Jules Aaron wrote of the play, "Fefu and Her Friends challenges our preconceptions about life and the theatre through boldly drawn women, temporarily divorced from relationships, trying to sort out the ambiguities of their lives."

=== Themes and motifs ===
Kelda Jordan states that Fefu and Her Friends illustrates how most women who struggle to escape the confine of a woman's stereotypical role in
society tend to believe that the only way to do so is to control her surroundings and those close to her. Women who step too far outside of the boundaries that society has set for them are considered to be overly aggressive, and take on traits that are generally considered to be those of a man, and the women who possess these traits find that they are perceived as having these traits in excess, simply because the traits are exhibited at all.

According to David Krasner, the themes of loneliness, isolation and entrapment are strongly present in the play. He says that all women have been constrained in life choices to some extent. Fefu is imprisoned in her unhappy marriage, and because she is a woman, she does not possess the power to escape it, and is beginning to slide deeper into depression. Paula was left some time ago by Cecilia, her lover, and Cindy broke up with a man. Julia received emotional trauma when a deer was shot, suffered convulsions, and is now paralyzed. Julia symbolizes how the other women are trapped in their own way.

== Production history ==
The New York Times has described Fefu and Her Friends as a play "more often read and studied than seen".

Fefu and Her Friends premiered on May 5, 1977, as produced by the New York Theatre Strategy in New York City at the Relativity Media Lab. The production was directed by Fornés with set design by Linda Conaway, lighting by Candice Dunn and costumes by Lana Fritz. The premiere starred Rebecca Schull as Fefu and featured Gwendolyn Brown, Carolyn Hearn, Margaret Harrington, Gordana Rashovich, Connie LoCurto Cicone, Janet Biehl, and Joan Voukides. In 1978, this production was remounted by The American Place Theatre, also in New York City.
In July 1978, Fefu and Her Friends' was produced at the Padua Hills Playwright's Festival in Claremont, CA. The production moved three months later to a very successful run at a theater in Pasadena. This production was the West Coast Premiere and Maria Irene Fornes directed. It received the 1978 L. A> Drama Critic Award for Best Ensemble. Lorinne Vozoff played Fefu, Sharon Ulrich played Julia, Kathleen Cramer played Cecelia Johnson, Laura Fanning played Paula Cori, Nina Glaudini played Cindy, Susan Krebs was also in the cast.
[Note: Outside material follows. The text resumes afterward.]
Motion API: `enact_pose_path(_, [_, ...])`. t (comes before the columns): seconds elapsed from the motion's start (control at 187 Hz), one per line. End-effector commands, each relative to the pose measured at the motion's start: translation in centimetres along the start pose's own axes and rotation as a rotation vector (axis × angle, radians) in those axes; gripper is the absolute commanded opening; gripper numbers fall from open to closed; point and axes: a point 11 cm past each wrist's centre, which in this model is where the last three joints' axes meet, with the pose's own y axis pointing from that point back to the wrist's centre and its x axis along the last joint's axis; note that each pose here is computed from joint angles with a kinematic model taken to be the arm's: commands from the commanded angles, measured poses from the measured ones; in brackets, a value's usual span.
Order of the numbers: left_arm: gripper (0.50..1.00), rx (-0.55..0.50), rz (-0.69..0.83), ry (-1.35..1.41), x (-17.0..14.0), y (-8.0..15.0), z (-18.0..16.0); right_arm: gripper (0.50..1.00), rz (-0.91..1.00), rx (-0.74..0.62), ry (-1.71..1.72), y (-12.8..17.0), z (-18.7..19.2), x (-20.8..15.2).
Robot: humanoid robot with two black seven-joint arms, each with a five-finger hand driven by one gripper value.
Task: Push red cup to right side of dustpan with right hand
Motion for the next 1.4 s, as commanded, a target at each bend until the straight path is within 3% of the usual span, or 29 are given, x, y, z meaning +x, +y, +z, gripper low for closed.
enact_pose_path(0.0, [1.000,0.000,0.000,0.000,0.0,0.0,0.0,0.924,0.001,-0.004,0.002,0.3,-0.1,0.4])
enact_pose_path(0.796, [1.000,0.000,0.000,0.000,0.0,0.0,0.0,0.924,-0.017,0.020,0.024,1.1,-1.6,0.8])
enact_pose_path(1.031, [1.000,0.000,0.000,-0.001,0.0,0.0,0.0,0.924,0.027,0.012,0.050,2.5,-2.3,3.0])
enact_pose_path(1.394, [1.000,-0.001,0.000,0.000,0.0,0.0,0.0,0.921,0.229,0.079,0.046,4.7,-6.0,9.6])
In 2014, Fefu and Her Friends was staged by Sarasvati Productions in Winnipeg, Manitoba. The production was directed by Hope McIntyre. The 2019 production, directed by Lileana Blain-Cruz and starring Amelia Workman as Fefu, opened on November 24 and was produced by Theater for a New Audience at the Polonsky Shakespeare Center. Season of Concern, an emergency fund for Chicago theatre artists with health-related issues, staged an online production of Fefu in partnership with Mary Beth Fisher in December 2020.. In 2026, "Fefu and Her Friends" was staged by the Barnard Theatre Department in New York, New York. The production was directed by Alice Reagan and starred Mimi Wu as Fefu. It opened on March 5th, 2026 at the Minor Latham Playhouse.

=== Translations ===
María Irene Fornés translated Fefu and Her Friends herself into Spanish. Almuth Fricke has translated the work into German.